• [Assigned task]: Write out the listing below in its entirety, minus the pictures, without changing a word.

• [Data extract]:

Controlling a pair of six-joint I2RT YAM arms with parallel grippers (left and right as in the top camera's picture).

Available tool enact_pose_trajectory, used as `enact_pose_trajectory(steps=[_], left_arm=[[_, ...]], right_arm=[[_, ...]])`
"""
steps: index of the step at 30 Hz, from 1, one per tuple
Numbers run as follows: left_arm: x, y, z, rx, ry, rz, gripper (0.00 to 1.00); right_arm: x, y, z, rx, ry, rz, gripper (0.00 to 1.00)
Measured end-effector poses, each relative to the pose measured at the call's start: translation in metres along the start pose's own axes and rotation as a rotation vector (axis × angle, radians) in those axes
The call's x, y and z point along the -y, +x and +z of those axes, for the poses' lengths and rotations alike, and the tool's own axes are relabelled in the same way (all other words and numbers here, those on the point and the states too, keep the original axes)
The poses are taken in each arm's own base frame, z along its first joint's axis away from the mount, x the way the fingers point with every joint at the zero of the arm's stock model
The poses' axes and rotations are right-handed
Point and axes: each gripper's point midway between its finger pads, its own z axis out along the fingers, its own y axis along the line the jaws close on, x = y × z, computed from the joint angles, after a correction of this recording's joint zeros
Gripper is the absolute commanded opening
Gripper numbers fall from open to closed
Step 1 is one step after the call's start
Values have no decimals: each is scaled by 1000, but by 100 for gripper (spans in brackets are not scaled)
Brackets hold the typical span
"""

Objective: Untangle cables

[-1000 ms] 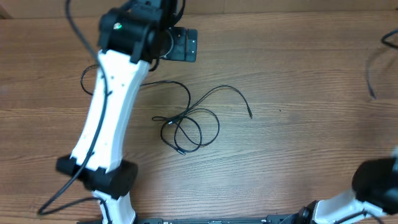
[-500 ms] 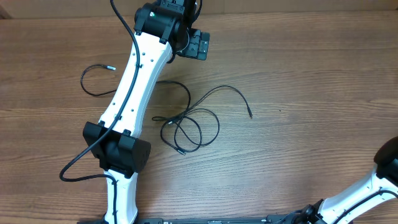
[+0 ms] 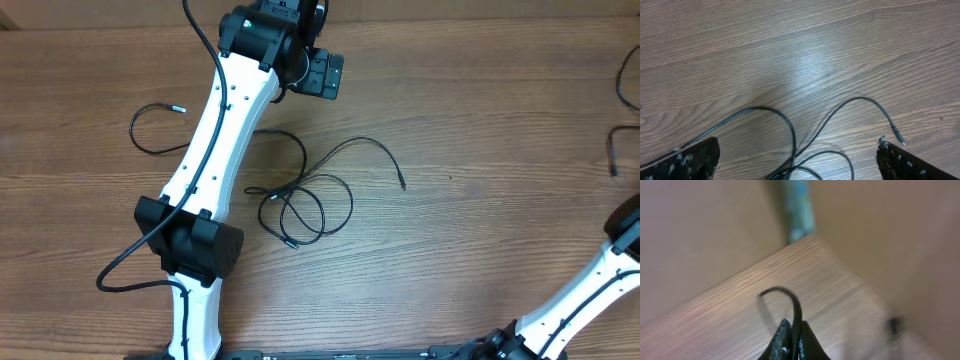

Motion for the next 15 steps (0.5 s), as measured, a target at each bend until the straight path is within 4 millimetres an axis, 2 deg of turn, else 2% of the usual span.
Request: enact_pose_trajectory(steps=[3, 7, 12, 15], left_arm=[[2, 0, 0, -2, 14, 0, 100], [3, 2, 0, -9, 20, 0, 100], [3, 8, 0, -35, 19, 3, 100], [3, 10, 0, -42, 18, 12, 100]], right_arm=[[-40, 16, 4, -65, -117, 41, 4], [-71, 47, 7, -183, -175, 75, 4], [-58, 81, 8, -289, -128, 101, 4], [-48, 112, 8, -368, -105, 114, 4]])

• [Output for this exercise]:
Controlling a pair of six-joint I2RT YAM arms with parallel grippers (left and right as in the top camera's picture).

Available tool enact_pose_trajectory, used as `enact_pose_trajectory(steps=[_], left_arm=[[_, ...]], right_arm=[[_, ...]])`
"""
steps: index of the step at 30 Hz, from 1, one per tuple
Numbers run as follows: left_arm: x, y, z, rx, ry, rz, gripper (0.00 to 1.00); right_arm: x, y, z, rx, ry, rz, gripper (0.00 to 1.00)
Measured end-effector poses, each relative to the pose measured at the call's start: translation in metres along the start pose's own axes and rotation as a rotation vector (axis × angle, radians) in those axes
The call's x, y and z point along the -y, +x and +z of those axes, for the poses' lengths and rotations alike, and the tool's own axes are relabelled in the same way (all other words and numbers here, those on the point and the states too, keep the original axes)
The poses are taken in each arm's own base frame, z along its first joint's axis away from the mount, x the way the fingers point with every joint at the zero of the arm's stock model
The poses' axes and rotations are right-handed
Point and axes: each gripper's point midway between its finger pads, its own z axis out along the fingers, its own y axis along the line the jaws close on, x = y × z, computed from the joint angles, after a correction of this recording's joint zeros
Gripper is the absolute commanded opening
Gripper numbers fall from open to closed
Step 1 is one step after the call's start
Values have no decimals: each is scaled by 1000, but by 100 for gripper (spans in brackets are not scaled)
Brackets hold the typical span
"""

Objective: Untangle cables

[-1000 ms] 
[-500 ms] 
[+0 ms] 

Motion for the next 15 steps (0.5 s), as measured, a target at each bend until the straight path is within 4 millimetres an axis, 2 deg of turn, else 2% of the usual span.
Request: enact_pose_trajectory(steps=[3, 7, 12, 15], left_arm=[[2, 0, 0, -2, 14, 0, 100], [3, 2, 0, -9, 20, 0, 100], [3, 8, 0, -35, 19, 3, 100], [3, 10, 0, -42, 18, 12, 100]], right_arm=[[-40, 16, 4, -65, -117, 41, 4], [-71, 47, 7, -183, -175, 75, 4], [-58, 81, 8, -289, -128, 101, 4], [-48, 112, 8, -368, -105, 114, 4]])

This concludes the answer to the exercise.